In this blog we’ll be looking at five tips to building your resilience. Today we’re going to look at the first two, and next week we’ll be looking at the other three tips. Here we go!
Being self-compassionate is such a core component of resilience. How do you talk to yourself? You need to treat yourself in the way you treat the people you care about the most. The way you talk to yourself should be emotionally warm and supportive; as opposed to cold, harsh and critical. If you find yourself putting yourself down and being overly self-critical, this will lead to shame. Research has shown this can activate our sympathetic nervous system, which mobilises us for threat, releases cortisol and adrenaline in our bodies, and triggers our fight, flight, freeze, or flop response. When we criticise ourselves our heart rate and blood pressure increase, and our digestive system is negatively affected. Our brains just don’t work properly in these conditions as we can’t think clearly and we hone our attention to focus on threat, which builds anxiety and fear of failure. This means you are less likely to take risks, try new things and learn from past experiences – all important for resilience building. To be resilient we need to be mostly operating under our para-sympathetic nervous system. This is the nervous system that kicks in when we feel calm, safe and grounded and helps us to think clearly, make good decisions and healthy choices and have a flexible perspective. It also improves our immune system functioning and increases our heart rate variability – which means the heart can react to different situations, rather than be stuck in a high or low pattern.
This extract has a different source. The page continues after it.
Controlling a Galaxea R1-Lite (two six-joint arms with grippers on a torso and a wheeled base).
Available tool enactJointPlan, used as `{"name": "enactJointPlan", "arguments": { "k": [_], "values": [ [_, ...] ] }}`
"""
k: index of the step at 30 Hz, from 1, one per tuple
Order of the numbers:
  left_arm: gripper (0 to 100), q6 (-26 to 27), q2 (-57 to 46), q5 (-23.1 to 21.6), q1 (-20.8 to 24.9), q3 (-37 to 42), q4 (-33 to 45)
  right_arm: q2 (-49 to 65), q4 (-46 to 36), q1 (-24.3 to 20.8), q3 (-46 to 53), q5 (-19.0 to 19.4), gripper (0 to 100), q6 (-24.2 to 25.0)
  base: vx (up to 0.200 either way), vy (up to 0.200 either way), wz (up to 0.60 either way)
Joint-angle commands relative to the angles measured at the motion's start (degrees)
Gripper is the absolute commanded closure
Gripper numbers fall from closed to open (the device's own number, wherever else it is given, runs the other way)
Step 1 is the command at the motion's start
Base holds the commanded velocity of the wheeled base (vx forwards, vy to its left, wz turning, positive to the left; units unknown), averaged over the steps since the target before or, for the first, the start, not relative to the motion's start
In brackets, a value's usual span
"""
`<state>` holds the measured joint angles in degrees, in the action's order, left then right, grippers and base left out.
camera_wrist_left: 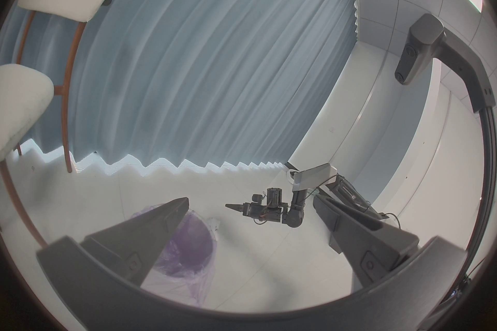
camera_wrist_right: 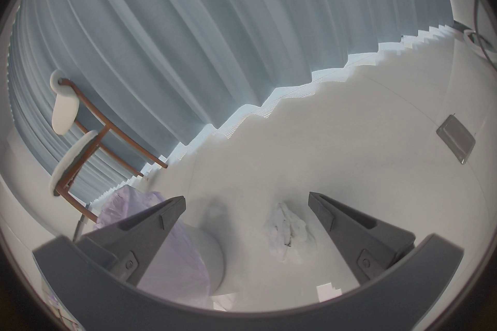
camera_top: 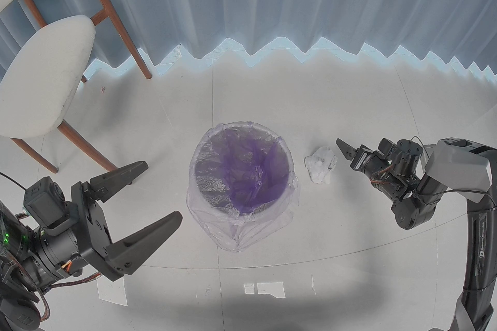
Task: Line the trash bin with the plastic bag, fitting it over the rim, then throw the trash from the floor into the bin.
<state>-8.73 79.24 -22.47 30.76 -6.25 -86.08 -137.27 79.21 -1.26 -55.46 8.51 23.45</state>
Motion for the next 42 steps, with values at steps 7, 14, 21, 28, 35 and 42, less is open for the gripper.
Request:
{"name": "enactJointPlan", "arguments": {
  "k": [7, 14, 21, 28, 35, 42],
  "values": [
    [0, 3.46, 0.39, 1.02, 1.5, 0.89, -0.06, -4.77, -2.31, 0.38, -3.43, -0.16, 0, -9.74, 0.0, 0.0, 0.0],
    [0, 4.07, 0.39, 0.58, 1.5, 1.95, -0.06, -6.96, -9.52, 0.73, -9.76, 0.37, 0, -10.27, 0.0, 0.0, 0.0],
    [0, 5.74, 0.74, 0.41, 1.5, 3.09, -0.06, -11.01, -15.41, 1.34, -17.05, 1.07, 0, -11.33, 0.0, 0.0, 0.0],
    [0, 5.74, 0.74, 0.32, 1.5, 3.18, -0.06, -15.14, -19.01, 1.34, -23.82, 1.51, 0, -12.38, 0.0, 0.0, 0.0],
    [0, 5.74, 0.83, 0.41, 1.5, 3.27, -0.06, -19.09, -23.32, 1.34, -31.29, 1.51, 0, -13.96, 0.0, 0.0, 0.0],
    [0, 5.74, 0.92, 0.41, 1.5, 3.35, -0.06, -23.66, -26.66, 1.26, -38.68, 1.33, 0, -18.62, 0.0, 0.0, 0.0]
  ]
}}
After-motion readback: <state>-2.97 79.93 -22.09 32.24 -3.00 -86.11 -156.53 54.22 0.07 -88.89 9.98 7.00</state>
This para-sympathetic nervous system can be activated by having a kinder, more self-compassionate inner voice. Having a kind inner voice may not come naturally and so the way to develop it, if you identify that it’s missing, is to fake it ‘til you make it! It may feel awkward but if you start intentionally practising being kinder and talking to yourself in the way you do to people you love the most in your life it will eventually become more natural and automatic. Other ways to make you feel more emotionally safe and grounded are spending time in nature, and anything that helps you to feel calmer, for example, walking in nature, Mindfulness, prayer, being with animals etc. – whatever works for you!
Connecting with others
As we develop more self-compassion, we are more able to build strong connections with other people. We are social beings and have a physical and psychological need to be connected to others. We strengthen our resilience when we feel a sense of belonging, with our families, friends or communities. Research has shown that people who feel socially isolated experience a significant drop in their body temperature. Feeling a sense of belonging is the opposite to wanting and needing to ‘fit in’. ‘Fitting in’ requires us to try to change aspects of ourselves in order to be socially accepted. However, true belonging comes from a state of mind where you accept yourself, care less about what others think of you, and know that you are good enough, just as you are. In short, resilience is built when you become your own best friend, and this can get easier as we get older. Connection and belonging springs from an awareness that suffering and feelings of personal inadequacy are part of the shared human experience. We all suffer. We all feel pain. We all experience self-doubt and have our personal struggles. When times are hard it’s really easy to think that no one else can understand and that no one else seems to have experienced what you’re going through, and that may be true. But in order to develop resilience so we can survive, grow and even thrive after adversity, having a sense that we are connected to the human race as a whole is fundamental.
Dr Gemima Fitzgerald bio
It wasn’t until I was in my mid-30s, and going through a really difficult divorce and feeling like a huge failure, that I decided to start again and study Psychology BSc at the University of Sussex in the UK. After I finished that, I embarked on a doctorate in Clinical Psychology at the University of Surrey. Following qualification, I worked for a hospice in their Specialist Palliative Care Psychology Service before becoming the lead for the hospice Bereavement Service. I have always had a strong interest in teaching and empowering others, and my particular expertise is in the area of building resilience. My doctoral research was around the processes involved in developing resilience, and I was invited to do a TEDx talk on this subject in 2015.
I am now Principal Psychologist in a male prison where I lead the psychology team in the mental health service, which has enabled me to work with the most challenging mental health and behavioural difficulties. As well as my lead role in the prison, I founded my own company and work freelance in a diverse range of settings; from private practice, to working with homelessness, hospices, family carers of people with dementia, and the NHS. I regularly run training courses on building resilience for staff, carers and patients as I love seeing people learn these skills and start to feel a greater sense of well-being.